> Description of the task:
The answer must consist of each line below that contains the string "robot".

> Given data:
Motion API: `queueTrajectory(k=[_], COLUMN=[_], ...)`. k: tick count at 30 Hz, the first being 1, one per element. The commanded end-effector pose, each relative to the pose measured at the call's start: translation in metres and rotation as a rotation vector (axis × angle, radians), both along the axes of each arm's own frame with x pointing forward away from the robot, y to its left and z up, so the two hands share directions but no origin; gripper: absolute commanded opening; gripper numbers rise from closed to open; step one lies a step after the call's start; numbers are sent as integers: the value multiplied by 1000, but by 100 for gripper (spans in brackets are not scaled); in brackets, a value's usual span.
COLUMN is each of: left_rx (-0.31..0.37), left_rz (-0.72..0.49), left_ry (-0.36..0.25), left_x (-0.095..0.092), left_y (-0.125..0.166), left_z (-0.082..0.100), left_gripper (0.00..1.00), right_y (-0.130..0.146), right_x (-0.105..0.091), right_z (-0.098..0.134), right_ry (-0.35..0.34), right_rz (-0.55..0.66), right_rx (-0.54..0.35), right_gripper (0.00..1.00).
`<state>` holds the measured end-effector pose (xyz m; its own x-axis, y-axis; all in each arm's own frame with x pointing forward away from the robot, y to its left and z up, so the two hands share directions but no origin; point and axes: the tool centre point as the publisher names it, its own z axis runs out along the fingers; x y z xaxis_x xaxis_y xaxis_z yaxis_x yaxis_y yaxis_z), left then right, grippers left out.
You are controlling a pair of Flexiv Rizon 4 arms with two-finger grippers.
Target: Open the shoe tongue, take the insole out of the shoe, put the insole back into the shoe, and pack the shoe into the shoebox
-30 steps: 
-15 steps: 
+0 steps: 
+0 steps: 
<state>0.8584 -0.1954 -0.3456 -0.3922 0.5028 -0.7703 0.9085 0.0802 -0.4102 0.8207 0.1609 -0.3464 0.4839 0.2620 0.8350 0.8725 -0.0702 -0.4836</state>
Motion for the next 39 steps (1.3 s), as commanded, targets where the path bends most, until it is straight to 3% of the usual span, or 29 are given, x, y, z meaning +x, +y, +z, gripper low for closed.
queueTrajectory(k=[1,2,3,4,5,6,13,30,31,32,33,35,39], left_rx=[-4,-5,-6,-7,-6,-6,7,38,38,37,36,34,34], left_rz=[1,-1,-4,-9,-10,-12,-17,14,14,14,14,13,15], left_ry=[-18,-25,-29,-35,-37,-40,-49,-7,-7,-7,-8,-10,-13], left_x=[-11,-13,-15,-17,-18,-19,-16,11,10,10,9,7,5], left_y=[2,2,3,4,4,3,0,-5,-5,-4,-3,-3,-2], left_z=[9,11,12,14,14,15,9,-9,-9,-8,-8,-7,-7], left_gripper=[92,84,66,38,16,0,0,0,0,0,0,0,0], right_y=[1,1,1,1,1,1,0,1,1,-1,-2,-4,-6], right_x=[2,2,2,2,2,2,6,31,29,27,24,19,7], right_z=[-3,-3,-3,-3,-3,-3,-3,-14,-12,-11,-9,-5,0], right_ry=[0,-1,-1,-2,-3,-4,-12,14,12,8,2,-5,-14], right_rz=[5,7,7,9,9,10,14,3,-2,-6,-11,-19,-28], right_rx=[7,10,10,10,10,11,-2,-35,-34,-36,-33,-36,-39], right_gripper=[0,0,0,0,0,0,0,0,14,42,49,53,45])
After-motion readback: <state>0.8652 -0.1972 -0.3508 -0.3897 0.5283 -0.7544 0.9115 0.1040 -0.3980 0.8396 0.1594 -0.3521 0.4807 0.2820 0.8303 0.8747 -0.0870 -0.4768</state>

> Response to this task:
Motion API: `queueTrajectory(k=[_], COLUMN=[_], ...)`. k: tick count at 30 Hz, the first being 1, one per element. The commanded end-effector pose, each relative to the pose measured at the call's start: translation in metres and rotation as a rotation vector (axis × angle, radians), both along the axes of each arm's own frame with x pointing forward away from the robot, y to its left and z up, so the two hands share directions but no origin; gripper: absolute commanded opening; gripper numbers rise from closed to open; step one lies a step after the call's start; numbers are sent as integers: the value multiplied by 1000, but by 100 for gripper (spans in brackets are not scaled); in brackets, a value's usual span.
`<state>` holds the measured end-effector pose (xyz m; its own x-axis, y-axis; all in each arm's own frame with x pointing forward away from the robot, y to its left and z up, so the two hands share directions but no origin; point and axes: the tool centre point as the publisher names it, its own z axis runs out along the fingers; x y z xaxis_x xaxis_y xaxis_z yaxis_x yaxis_y yaxis_z), left then right, grippers left out.

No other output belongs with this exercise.